### EXERCISE OBJECTIVE
Below are the records; copy each line in them that holds the word "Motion".

### DATA FOR REVIEW
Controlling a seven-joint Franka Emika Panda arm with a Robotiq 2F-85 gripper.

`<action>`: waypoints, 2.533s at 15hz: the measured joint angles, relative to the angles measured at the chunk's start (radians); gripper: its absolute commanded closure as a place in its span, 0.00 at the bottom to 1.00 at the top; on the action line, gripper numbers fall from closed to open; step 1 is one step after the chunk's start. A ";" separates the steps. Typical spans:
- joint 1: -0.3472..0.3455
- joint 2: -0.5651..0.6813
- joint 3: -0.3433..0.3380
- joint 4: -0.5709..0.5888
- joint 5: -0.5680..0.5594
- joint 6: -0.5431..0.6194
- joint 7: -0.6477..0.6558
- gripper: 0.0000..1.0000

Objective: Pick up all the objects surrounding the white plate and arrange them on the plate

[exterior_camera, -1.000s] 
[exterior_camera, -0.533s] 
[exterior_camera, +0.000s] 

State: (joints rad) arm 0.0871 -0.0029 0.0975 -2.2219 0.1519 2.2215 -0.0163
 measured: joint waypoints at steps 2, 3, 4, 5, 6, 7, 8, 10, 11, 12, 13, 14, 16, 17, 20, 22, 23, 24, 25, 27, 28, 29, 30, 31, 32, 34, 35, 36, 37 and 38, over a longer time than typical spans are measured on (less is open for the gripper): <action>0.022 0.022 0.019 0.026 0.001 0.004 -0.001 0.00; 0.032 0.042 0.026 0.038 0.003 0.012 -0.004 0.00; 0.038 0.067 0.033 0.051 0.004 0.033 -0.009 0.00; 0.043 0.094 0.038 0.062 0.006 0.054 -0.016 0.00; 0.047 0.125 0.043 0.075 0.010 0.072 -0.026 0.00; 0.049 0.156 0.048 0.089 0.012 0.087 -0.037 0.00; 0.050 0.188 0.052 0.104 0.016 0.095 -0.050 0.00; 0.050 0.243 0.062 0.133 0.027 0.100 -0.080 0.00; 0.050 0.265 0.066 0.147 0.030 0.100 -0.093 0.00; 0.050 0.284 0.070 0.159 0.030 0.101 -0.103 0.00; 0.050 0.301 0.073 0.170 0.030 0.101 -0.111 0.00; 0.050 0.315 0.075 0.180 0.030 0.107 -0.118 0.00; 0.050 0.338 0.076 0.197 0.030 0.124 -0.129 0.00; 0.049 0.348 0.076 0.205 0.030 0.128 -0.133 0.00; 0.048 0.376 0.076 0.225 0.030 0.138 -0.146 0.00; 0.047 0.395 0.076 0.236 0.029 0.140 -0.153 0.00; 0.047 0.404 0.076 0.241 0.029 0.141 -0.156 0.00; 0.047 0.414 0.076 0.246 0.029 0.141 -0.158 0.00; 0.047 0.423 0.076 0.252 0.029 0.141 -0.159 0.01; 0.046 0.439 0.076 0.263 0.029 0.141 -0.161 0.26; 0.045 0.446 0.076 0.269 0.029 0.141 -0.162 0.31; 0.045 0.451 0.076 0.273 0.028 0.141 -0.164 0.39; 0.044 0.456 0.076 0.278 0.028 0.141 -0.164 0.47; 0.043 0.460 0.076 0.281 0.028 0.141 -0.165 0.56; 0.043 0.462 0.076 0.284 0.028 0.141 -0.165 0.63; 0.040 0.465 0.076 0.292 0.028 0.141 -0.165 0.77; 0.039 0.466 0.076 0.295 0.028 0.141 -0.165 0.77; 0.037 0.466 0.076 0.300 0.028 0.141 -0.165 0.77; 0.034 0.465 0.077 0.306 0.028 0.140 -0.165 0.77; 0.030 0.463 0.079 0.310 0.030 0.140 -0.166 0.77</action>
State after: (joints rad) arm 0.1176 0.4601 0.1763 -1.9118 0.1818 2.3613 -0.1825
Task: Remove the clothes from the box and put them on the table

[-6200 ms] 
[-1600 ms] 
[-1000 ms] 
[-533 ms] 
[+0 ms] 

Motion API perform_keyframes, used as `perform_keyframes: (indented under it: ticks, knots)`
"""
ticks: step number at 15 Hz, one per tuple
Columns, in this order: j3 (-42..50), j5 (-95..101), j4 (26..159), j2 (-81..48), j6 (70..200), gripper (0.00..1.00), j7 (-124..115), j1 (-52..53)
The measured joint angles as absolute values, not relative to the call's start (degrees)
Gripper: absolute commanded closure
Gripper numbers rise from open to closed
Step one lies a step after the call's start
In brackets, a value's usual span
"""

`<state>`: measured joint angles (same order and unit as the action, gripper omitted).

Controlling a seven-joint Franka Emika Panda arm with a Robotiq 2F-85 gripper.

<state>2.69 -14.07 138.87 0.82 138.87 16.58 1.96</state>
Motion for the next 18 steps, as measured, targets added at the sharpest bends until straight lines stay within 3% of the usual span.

### SOLUTION TO THE PROBLEM
Motion API perform_keyframes, used as `perform_keyframes: (indented under it: ticks, knots)`
Motion for the next 18 steps, as measured, targets added at the sharpest bends until straight lines stay within 3% of the usual span.

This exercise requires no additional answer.